When he was fifty-eight years old and preparing for his retirement in a slumberous cocoa village nestled within a valley’s crook, Orbits would look at the parakeets, so tiny and green they could be mistaken, from a distance, for skittering leaves and he would recall his dream of reading the weather report with a macaw perched on his shoulder. The bungalow, its walls wrinkled by vines that trailed from the lemon and guava trees and seeming to glide into the open windows, he had coveted for half his life and his ease in acquiring it at an affordable price, encouraged him into speculating about other long-delayed pursuits.

He would visit his daughter whom he had not heard from nor seen for over a decade. He would populate the pond at the back of his house with red tilapia and augment the yard with fruit trees — cashews, mangoes, golden apples, cherries and plums. He would attend to his growing vision problems and finally finish his meteorology course. All of this, he mentioned in letters to Wally, his old friend from the Ministry of Agriculture. It was Wally who, before his relocation to Toronto, had introduced him to life in the capital and who had explained how aspects of the island’s past had engrained themselves into a culture of lime and unexpected generosity always twinned with reproach. Wally, too, had noted that the faddishness of the boom years did not completely displace the old way of thinking: the refusal to be persuaded, the childish presumptuousness, the nursing of grudges, the fear of competition, the absolute dread of being ignored.

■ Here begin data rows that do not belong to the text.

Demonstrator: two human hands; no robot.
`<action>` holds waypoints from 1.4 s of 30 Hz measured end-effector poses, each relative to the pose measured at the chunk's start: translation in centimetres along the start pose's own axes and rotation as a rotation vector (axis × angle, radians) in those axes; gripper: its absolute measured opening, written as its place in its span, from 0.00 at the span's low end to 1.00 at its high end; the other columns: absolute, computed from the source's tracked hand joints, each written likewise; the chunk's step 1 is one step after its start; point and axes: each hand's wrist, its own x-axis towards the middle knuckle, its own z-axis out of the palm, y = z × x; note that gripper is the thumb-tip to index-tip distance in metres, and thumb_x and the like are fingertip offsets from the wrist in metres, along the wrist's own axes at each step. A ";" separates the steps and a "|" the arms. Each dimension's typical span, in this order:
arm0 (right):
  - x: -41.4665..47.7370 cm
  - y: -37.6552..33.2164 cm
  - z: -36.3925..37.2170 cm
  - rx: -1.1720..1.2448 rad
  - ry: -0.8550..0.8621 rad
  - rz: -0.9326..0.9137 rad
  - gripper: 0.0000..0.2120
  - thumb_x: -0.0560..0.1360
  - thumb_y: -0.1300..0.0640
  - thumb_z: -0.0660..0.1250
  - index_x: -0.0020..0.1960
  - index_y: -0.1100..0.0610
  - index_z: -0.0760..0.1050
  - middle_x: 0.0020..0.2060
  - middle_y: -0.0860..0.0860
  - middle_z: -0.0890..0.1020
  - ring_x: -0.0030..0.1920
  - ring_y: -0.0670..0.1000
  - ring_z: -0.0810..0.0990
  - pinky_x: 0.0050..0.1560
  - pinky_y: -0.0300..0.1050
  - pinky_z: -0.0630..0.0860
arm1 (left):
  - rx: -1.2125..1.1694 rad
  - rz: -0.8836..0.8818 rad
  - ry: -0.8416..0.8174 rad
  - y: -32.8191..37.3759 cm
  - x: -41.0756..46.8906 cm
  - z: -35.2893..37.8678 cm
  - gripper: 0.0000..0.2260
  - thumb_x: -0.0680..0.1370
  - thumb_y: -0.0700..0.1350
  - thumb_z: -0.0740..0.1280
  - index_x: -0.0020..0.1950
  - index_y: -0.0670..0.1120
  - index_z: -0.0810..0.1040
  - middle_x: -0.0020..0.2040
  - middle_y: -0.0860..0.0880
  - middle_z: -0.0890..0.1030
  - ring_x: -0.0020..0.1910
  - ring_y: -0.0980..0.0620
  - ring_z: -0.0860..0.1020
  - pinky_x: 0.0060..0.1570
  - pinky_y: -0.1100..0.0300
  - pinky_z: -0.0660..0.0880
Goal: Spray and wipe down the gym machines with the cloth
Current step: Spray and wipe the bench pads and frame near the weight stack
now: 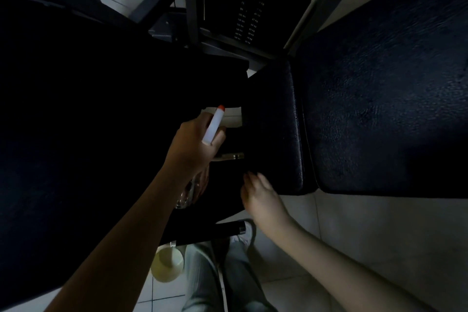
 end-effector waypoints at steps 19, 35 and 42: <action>-5.6 4.1 -9.3 0.022 0.267 0.168 0.14 0.52 0.73 0.76 0.37 0.65 0.81 0.45 0.61 0.84 0.49 0.59 0.83 0.53 0.56 0.77 | -0.136 -0.202 -0.065 4.4 -4.9 -3.2 0.24 0.73 0.52 0.64 0.66 0.42 0.70 0.51 0.49 0.75 0.46 0.47 0.78 0.45 0.47 0.79; -13.7 16.8 -27.9 0.023 0.780 0.477 0.20 0.65 0.68 0.60 0.56 0.67 0.77 0.60 0.62 0.77 0.62 0.59 0.69 0.62 0.53 0.62 | -0.361 0.059 -0.266 19.4 -2.6 -3.2 0.04 0.74 0.49 0.64 0.47 0.54 0.73 0.38 0.57 0.77 0.36 0.57 0.76 0.36 0.63 0.71; -16.6 20.8 -30.8 0.111 0.838 0.544 0.21 0.67 0.61 0.56 0.55 0.65 0.79 0.58 0.59 0.79 0.61 0.55 0.70 0.61 0.58 0.68 | -0.312 0.190 -0.448 26.4 -1.3 -2.5 0.06 0.77 0.50 0.64 0.43 0.50 0.71 0.36 0.52 0.75 0.33 0.54 0.74 0.35 0.56 0.72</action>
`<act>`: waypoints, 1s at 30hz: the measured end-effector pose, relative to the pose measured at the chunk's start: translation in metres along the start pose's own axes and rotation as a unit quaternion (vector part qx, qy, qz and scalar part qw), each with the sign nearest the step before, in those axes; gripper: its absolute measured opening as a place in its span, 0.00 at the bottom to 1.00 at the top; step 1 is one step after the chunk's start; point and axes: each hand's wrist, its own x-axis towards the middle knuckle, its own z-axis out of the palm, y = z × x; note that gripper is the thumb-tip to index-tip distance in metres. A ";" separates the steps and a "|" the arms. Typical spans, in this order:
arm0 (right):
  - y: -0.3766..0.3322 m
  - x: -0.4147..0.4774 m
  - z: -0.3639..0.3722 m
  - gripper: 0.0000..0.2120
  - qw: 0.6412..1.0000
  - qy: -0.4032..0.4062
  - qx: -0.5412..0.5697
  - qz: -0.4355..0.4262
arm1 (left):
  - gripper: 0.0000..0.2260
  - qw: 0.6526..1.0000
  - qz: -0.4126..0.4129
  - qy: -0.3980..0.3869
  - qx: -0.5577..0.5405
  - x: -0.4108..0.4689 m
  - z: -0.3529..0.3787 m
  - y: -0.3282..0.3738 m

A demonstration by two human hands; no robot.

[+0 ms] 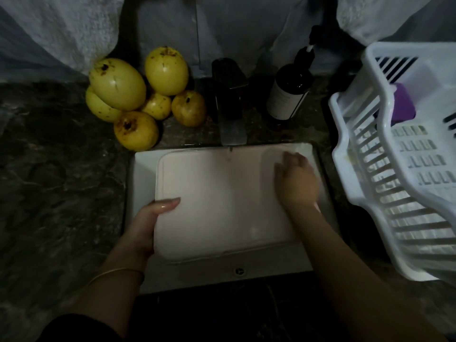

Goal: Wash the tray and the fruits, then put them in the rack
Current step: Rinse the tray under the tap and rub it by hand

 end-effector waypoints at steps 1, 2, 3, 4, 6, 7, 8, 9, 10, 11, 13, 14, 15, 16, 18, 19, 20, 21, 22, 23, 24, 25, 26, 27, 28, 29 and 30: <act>-0.008 -0.003 0.007 0.24 0.998 -0.025 -0.038 -0.043 | 0.11 1.000 -0.004 0.003 0.000 0.000 0.001 0.003; -0.018 -0.007 0.011 0.26 0.994 -0.055 -0.065 -0.071 | 0.13 1.000 -0.008 -0.003 -0.002 -0.001 0.001 0.005; -0.026 -0.011 0.015 0.27 0.989 -0.089 -0.078 -0.091 | 0.13 1.000 -0.013 -0.011 0.001 -0.003 0.002 0.008; -0.035 -0.017 0.018 0.27 0.983 -0.115 -0.078 -0.117 | 0.12 1.000 -0.020 -0.022 0.002 -0.005 0.003 0.012; -0.053 -0.035 0.021 0.27 0.968 -0.142 -0.058 -0.199 | 0.09 0.999 -0.035 -0.040 0.001 -0.006 0.006 0.018; -0.062 -0.048 0.023 0.28 0.957 -0.147 -0.037 -0.249 | 0.09 0.998 -0.041 -0.052 -0.007 -0.008 0.009 0.020; -0.071 -0.062 0.022 0.30 0.943 -0.156 -0.011 -0.294 | 0.09 0.997 -0.043 -0.067 -0.018 -0.007 0.011 0.022; -0.079 -0.075 0.022 0.32 0.929 -0.170 0.012 -0.329 | 0.12 0.995 -0.042 -0.080 -0.028 -0.007 0.013 0.023; -0.085 -0.086 0.020 0.33 0.916 -0.184 0.025 -0.355 | 0.18 0.994 -0.043 -0.092 -0.034 -0.006 0.013 0.024; -0.087 -0.094 0.019 0.34 0.907 -0.196 0.027 -0.371 | 0.24 0.993 -0.049 -0.102 -0.042 -0.005 0.012 0.024; -0.082 -0.100 0.017 0.35 0.897 -0.203 0.021 -0.391 | 0.29 0.991 -0.055 -0.115 -0.042 -0.005 0.009 0.026; -0.076 -0.099 0.014 0.35 0.895 -0.193 0.025 -0.402 | 0.29 0.991 -0.055 -0.118 -0.035 -0.006 0.008 0.027; -0.069 -0.099 0.011 0.34 0.894 -0.176 0.031 -0.411 | 0.29 0.990 -0.058 -0.122 -0.031 -0.009 0.010 0.027; -0.061 -0.097 0.010 0.33 0.896 -0.157 0.032 -0.414 | 0.30 0.990 -0.061 -0.123 -0.032 -0.010 0.009 0.027; -0.046 -0.090 0.006 0.33 0.909 -0.118 0.017 -0.399 | 0.35 0.992 -0.054 -0.107 -0.035 -0.009 0.007 0.025; -0.039 -0.085 0.001 0.37 0.916 -0.103 0.007 -0.389 | 0.37 0.993 -0.048 -0.098 -0.035 -0.010 0.008 0.025; -0.031 -0.082 -0.003 0.42 0.919 -0.110 0.000 -0.378 | 0.37 0.995 -0.045 -0.085 -0.028 -0.011 0.009 0.025; -0.024 -0.078 -0.009 0.47 0.919 -0.130 -0.002 -0.371 | 0.34 0.996 -0.049 -0.078 -0.017 -0.011 0.009 0.026; -0.017 -0.075 -0.013 0.51 0.916 -0.168 -0.002 -0.363 | 0.26 0.996 -0.053 -0.066 -0.007 -0.011 0.010 0.027; -0.012 -0.073 -0.015 0.53 0.910 -0.199 -0.009 -0.363 | 0.14 0.997 -0.057 -0.043 -0.004 -0.010 0.010 0.029; -0.009 -0.073 -0.018 0.52 0.904 -0.208 -0.019 -0.374 | 0.07 0.998 -0.065 -0.026 0.005 -0.008 0.009 0.030; -0.007 -0.074 -0.017 0.49 0.896 -0.199 -0.035 -0.395 | 0.08 0.997 -0.071 -0.009 0.011 -0.003 0.007 0.030; -0.005 -0.074 -0.015 0.44 0.889 -0.176 -0.046 -0.421 | 0.09 0.997 -0.078 0.002 0.016 -0.001 0.005 0.031; -0.003 -0.073 -0.013 0.36 0.882 -0.144 -0.045 -0.446 | 0.10 0.997 -0.081 0.006 0.016 -0.001 0.005 0.032; -0.002 -0.073 -0.010 0.29 0.878 -0.109 -0.031 -0.464 | 0.10 0.996 -0.085 0.009 0.016 -0.003 0.007 0.033; -0.002 -0.071 -0.010 0.23 0.875 -0.071 -0.017 -0.479 | 0.11 0.996 -0.092 0.017 0.006 -0.002 0.007 0.033; -0.005 -0.068 -0.013 0.18 0.876 -0.033 -0.011 -0.481 | 0.11 0.994 -0.104 0.031 -0.014 -0.002 0.007 0.034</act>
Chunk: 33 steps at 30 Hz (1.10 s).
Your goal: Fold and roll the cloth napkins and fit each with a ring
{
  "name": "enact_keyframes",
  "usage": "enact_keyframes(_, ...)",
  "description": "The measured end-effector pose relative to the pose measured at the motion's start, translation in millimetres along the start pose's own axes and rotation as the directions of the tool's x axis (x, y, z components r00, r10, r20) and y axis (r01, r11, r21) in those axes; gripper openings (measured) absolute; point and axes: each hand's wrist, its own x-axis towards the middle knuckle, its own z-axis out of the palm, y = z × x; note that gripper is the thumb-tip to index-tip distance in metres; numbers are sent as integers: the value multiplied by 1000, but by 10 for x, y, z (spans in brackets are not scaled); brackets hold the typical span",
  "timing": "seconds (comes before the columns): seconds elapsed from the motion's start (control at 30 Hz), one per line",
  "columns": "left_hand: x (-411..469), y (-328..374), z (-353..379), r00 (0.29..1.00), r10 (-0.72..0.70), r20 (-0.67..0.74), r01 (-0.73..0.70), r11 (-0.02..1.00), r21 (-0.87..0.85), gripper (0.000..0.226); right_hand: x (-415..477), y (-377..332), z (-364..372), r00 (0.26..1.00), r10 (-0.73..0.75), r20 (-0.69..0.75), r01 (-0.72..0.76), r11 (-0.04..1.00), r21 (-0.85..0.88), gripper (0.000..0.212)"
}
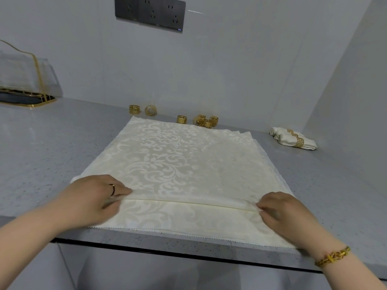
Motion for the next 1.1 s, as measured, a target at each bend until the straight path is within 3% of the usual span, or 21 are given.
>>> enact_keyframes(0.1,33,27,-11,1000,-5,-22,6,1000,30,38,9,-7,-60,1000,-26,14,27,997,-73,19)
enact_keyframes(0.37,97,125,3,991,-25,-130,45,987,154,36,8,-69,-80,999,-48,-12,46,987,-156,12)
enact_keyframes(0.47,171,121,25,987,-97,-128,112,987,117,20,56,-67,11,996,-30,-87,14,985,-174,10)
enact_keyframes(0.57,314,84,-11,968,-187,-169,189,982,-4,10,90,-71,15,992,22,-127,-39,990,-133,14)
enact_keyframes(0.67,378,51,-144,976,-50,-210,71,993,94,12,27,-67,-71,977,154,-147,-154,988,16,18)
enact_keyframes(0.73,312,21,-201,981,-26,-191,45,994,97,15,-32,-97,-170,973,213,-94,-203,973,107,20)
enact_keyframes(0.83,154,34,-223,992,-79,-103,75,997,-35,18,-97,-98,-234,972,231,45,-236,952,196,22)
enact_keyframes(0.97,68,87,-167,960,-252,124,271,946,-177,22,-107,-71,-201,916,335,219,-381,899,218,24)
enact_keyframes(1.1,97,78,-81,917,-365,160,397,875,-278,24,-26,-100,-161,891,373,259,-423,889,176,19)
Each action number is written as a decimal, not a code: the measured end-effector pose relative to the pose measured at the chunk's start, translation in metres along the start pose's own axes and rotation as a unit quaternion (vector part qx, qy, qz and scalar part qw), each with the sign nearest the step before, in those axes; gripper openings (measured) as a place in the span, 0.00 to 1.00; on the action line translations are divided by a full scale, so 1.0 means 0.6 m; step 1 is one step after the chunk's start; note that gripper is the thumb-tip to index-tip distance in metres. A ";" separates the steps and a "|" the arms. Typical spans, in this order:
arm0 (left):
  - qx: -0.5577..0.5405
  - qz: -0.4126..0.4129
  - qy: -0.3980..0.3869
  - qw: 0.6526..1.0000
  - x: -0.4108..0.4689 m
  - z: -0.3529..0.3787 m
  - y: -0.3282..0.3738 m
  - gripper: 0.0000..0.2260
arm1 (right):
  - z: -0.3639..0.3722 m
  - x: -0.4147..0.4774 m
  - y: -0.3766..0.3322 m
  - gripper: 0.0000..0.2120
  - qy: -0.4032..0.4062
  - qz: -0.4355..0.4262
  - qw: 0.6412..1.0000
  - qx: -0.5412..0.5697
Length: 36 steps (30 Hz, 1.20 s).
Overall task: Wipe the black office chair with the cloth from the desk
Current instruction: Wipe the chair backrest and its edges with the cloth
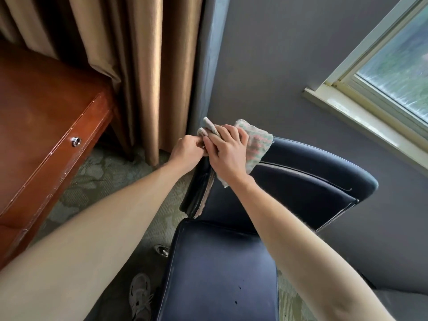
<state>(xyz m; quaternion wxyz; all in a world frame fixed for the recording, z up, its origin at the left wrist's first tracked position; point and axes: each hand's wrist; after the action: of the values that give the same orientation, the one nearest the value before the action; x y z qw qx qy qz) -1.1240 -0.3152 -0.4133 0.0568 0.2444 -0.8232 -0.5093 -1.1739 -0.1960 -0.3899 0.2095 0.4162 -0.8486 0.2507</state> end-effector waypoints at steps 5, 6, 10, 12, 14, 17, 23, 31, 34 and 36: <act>-0.031 -0.005 -0.012 0.999 -0.001 -0.002 0.001 0.06 | -0.033 0.004 0.044 0.10 -0.034 -0.066 0.997 0.011; -0.036 -0.002 -0.017 0.999 0.000 -0.002 0.004 0.10 | -0.043 0.008 0.058 0.10 -0.023 -0.042 0.999 0.011; -0.037 0.009 -0.019 0.999 0.001 -0.003 0.009 0.15 | -0.051 0.009 0.076 0.09 -0.014 0.015 1.000 0.004; -0.006 0.015 -0.011 1.000 -0.002 -0.004 0.009 0.11 | -0.037 0.003 0.070 0.12 -0.040 -0.029 0.998 -0.028; 0.014 0.011 -0.007 1.000 -0.005 -0.006 0.009 0.14 | -0.027 0.002 0.066 0.12 -0.031 -0.044 0.997 -0.046; 0.040 -0.003 -0.012 0.999 -0.005 -0.008 0.010 0.09 | -0.019 0.003 0.055 0.08 -0.001 -0.039 0.998 -0.043; 0.043 0.006 0.026 0.999 -0.004 -0.002 0.005 0.14 | -0.007 0.014 0.025 0.06 0.019 -0.006 1.000 -0.010; -0.029 0.026 -0.002 0.999 0.003 0.002 0.005 0.16 | -0.047 0.006 0.078 0.06 0.046 0.127 0.990 0.048; -0.058 0.008 -0.011 0.998 0.010 0.007 0.004 0.21 | -0.092 -0.013 0.138 0.09 0.050 0.194 0.979 0.046; -0.065 0.002 -0.011 0.998 0.009 0.011 0.005 0.21 | -0.126 -0.027 0.180 0.11 0.061 0.249 0.965 0.057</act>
<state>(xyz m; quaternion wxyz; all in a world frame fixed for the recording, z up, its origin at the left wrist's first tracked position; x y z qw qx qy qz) -1.1321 -0.3109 -0.4146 0.0646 0.2326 -0.7894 -0.5644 -1.2415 -0.0839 -0.3666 0.1674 0.1869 -0.8954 0.3679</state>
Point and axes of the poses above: each hand's wrist, its own x-axis towards the middle knuckle, its own z-axis out of the palm, y = z × x, and after that the axes turned 3 degrees about x, right-handed
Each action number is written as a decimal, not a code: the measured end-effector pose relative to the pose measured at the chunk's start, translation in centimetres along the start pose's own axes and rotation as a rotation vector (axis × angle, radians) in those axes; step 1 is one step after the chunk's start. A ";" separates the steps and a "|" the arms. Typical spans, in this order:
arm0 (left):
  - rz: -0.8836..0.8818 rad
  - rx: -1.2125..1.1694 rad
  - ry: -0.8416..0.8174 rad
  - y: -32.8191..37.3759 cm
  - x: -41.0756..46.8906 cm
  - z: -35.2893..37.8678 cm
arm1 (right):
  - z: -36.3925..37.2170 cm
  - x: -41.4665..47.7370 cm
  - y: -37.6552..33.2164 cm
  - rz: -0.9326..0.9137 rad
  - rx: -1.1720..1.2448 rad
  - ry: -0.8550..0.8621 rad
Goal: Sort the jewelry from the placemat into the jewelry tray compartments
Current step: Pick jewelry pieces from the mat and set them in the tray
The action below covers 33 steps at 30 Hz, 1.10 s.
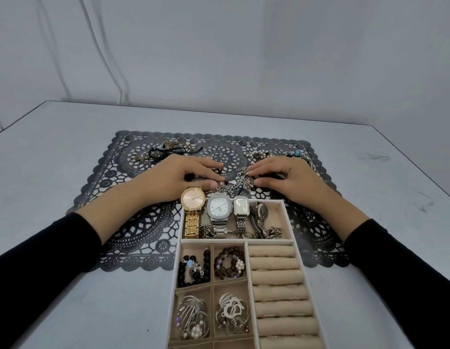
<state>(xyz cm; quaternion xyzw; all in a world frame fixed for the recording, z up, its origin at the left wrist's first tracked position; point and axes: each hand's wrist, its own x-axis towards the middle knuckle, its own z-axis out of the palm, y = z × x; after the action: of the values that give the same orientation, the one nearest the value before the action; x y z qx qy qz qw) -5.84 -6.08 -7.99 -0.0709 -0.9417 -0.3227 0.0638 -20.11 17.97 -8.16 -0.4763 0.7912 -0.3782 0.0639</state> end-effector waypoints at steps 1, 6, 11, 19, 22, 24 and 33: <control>0.001 0.017 0.028 0.0 0.0 0.0 | 0.0 0.0 0.1 0.007 0.002 0.027; 0.000 0.035 0.106 -0.3 -0.2 0.1 | -0.1 -0.1 0.3 0.034 0.011 0.059; -0.014 -0.070 0.111 -0.2 -0.5 -0.2 | -0.2 -0.2 0.3 0.050 -0.009 0.057; -0.009 0.001 0.131 -0.2 -0.4 -0.1 | -0.2 0.0 0.4 0.080 -0.064 0.045; -0.045 0.026 0.163 -0.2 -0.4 0.0 | -0.3 0.0 0.4 0.085 -0.069 0.035; -0.068 0.038 0.185 -0.2 -0.4 0.0 | -0.3 0.0 0.3 0.077 -0.061 0.035; -0.133 -0.012 0.253 0.0 -0.5 0.0 | -0.2 -0.2 0.5 0.078 0.031 0.077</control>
<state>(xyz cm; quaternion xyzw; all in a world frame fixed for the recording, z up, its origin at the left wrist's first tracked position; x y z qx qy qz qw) -5.39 -6.15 -8.05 0.0327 -0.9267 -0.3383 0.1601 -20.49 18.35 -8.41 -0.4292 0.8050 -0.4057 0.0556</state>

Wally’s heart attack had preceded Orbits’ by a few years and in a letter, Orbits had joked about both men resting side-by-side on hospital beds. But Wally had survived his heart attack.

In the evenings, Orbits walked across the yard of the old shop where tufts of knotgrass sprouted from concrete and asphalt and he mentioned his plans to the sceptical shopkeeper. “Just a few months again for my pension,” he told the shopkeeper. “I have my bucket list.”

The shopkeeper, offended by Orbit’s optimism, replied, “Careful the bucket don’t tumble down the hill and take you with it. Remember what happen to Jack and the other miserable little one.” The shopkeeper knew Orbits only as a local politician of negligible importance, an unremarkable man trying to be remarkable. If Orbits, in an uncharacteristic burst of candour, had described the torment that marked his childhood and which had left both scars and a faltering imagination; if he had spoken of the events that had forced him to return to his parent’s house following his brother’s suicide, only to witness the life squeezed out of both; if he had mentioned that for most of his life, always expecting rejection, he was forever preparing for it; if he had confessed any of this, the shopkeeper, a tiny man with an unevenly shaped moustache and bristly eyebrows that gave him a harried and reflective look, would not have seen Orbits as any different from anyone in the island.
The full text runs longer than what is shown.